# GOAL OF THE EXERCISE
Please retype all the data below exactly, line for line.

[[ DATA SECTION open ]]

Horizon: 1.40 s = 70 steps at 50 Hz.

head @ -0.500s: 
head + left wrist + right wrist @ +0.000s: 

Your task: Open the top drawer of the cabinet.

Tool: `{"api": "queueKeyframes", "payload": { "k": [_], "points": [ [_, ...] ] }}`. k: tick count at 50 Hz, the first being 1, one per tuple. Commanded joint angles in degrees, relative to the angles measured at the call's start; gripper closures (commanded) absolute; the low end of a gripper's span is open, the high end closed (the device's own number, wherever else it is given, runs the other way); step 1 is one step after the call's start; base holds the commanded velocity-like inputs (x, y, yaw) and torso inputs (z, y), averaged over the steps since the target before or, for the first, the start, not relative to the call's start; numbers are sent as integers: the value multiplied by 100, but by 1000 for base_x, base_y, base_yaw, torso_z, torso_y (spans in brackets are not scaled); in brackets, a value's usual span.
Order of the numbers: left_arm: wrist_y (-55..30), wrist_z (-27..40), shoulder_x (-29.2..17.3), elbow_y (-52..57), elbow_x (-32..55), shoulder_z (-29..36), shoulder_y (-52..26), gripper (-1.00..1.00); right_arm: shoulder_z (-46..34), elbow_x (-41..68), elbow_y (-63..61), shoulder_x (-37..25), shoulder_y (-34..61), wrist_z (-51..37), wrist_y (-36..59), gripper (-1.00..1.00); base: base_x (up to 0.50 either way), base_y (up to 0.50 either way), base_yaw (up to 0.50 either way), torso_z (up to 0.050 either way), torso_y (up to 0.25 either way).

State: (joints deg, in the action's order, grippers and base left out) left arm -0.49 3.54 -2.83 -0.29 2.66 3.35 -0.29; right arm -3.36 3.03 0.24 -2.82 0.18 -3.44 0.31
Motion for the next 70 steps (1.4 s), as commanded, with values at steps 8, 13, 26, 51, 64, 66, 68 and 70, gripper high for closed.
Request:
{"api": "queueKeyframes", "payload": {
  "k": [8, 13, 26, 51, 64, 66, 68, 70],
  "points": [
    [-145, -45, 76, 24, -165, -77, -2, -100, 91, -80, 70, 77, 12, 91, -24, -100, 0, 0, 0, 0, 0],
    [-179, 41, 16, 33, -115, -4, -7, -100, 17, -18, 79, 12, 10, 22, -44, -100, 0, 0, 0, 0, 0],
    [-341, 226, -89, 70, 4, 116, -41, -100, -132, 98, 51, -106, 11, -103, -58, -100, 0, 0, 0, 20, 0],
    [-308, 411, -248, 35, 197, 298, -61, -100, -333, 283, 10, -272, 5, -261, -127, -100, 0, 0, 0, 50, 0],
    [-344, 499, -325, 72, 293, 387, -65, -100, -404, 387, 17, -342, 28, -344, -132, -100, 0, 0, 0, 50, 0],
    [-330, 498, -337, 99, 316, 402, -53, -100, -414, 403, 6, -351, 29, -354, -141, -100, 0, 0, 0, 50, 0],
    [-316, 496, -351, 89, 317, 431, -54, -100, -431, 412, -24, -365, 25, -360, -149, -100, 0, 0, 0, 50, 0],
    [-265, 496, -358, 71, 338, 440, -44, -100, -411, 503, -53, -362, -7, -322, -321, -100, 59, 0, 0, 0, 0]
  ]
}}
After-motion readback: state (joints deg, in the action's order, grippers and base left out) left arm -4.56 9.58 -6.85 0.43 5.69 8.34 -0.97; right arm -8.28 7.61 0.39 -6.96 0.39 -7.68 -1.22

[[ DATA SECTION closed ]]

# EXPECTED ANSWER
Horizon: 1.40 s = 70 steps at 50 Hz.

head @ -0.500s: 
head + left wrist + right wrist @ +0.000s: 

Your task: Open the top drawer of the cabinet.

Tool: `{"api": "queueKeyframes", "payload": { "k": [_], "points": [ [_, ...] ] }}`. k: tick count at 50 Hz, the first being 1, one per tuple. Commanded joint angles in degrees, relative to the angles measured at the call's start; gripper closures (commanded) absolute; the low end of a gripper's span is open, the high end closed (the device's own number, wherever else it is given, runs the other way); step 1 is one step after the call's start; base holds the commanded velocity-like inputs (x, y, yaw) and torso inputs (z, y), averaged over the steps since the target before or, for the first, the start, not relative to the call's start; numbers are sent as integers: the value multiplied by 100, but by 1000 for base_x, base_y, base_yaw, torso_z, torso_y (spans in brackets are not scaled); in brackets, a value's usual span.
Order of the numbers: left_arm: wrist_y (-55..30), wrist_z (-27..40), shoulder_x (-29.2..17.3), elbow_y (-52..57), elbow_x (-32..55), shoulder_z (-29..36), shoulder_y (-52..26), gripper (-1.00..1.00); right_arm: shoulder_z (-46..34), elbow_x (-41..68), elbow_y (-63..61), shoulder_x (-37..25), shoulder_y (-34..61), wrist_z (-51..37), wrist_y (-36..59), gripper (-1.00..1.00); base: base_x (up to 0.50 either way), base_y (up to 0.50 either way), base_yaw (up to 0.50 either way), torso_z (up to 0.050 either way), torso_y (up to 0.25 either way).

State: (joints deg, in the action's order, grippers and base left out) left arm -0.49 3.54 -2.83 -0.29 2.66 3.35 -0.29; right arm -3.36 3.03 0.24 -2.82 0.18 -3.44 0.31
Motion for the next 70 steps (1.4 s), as commanded, with values at steps 8, 13, 26, 51, 64, 66, 68 and 70, gripper high for closed.
Request:
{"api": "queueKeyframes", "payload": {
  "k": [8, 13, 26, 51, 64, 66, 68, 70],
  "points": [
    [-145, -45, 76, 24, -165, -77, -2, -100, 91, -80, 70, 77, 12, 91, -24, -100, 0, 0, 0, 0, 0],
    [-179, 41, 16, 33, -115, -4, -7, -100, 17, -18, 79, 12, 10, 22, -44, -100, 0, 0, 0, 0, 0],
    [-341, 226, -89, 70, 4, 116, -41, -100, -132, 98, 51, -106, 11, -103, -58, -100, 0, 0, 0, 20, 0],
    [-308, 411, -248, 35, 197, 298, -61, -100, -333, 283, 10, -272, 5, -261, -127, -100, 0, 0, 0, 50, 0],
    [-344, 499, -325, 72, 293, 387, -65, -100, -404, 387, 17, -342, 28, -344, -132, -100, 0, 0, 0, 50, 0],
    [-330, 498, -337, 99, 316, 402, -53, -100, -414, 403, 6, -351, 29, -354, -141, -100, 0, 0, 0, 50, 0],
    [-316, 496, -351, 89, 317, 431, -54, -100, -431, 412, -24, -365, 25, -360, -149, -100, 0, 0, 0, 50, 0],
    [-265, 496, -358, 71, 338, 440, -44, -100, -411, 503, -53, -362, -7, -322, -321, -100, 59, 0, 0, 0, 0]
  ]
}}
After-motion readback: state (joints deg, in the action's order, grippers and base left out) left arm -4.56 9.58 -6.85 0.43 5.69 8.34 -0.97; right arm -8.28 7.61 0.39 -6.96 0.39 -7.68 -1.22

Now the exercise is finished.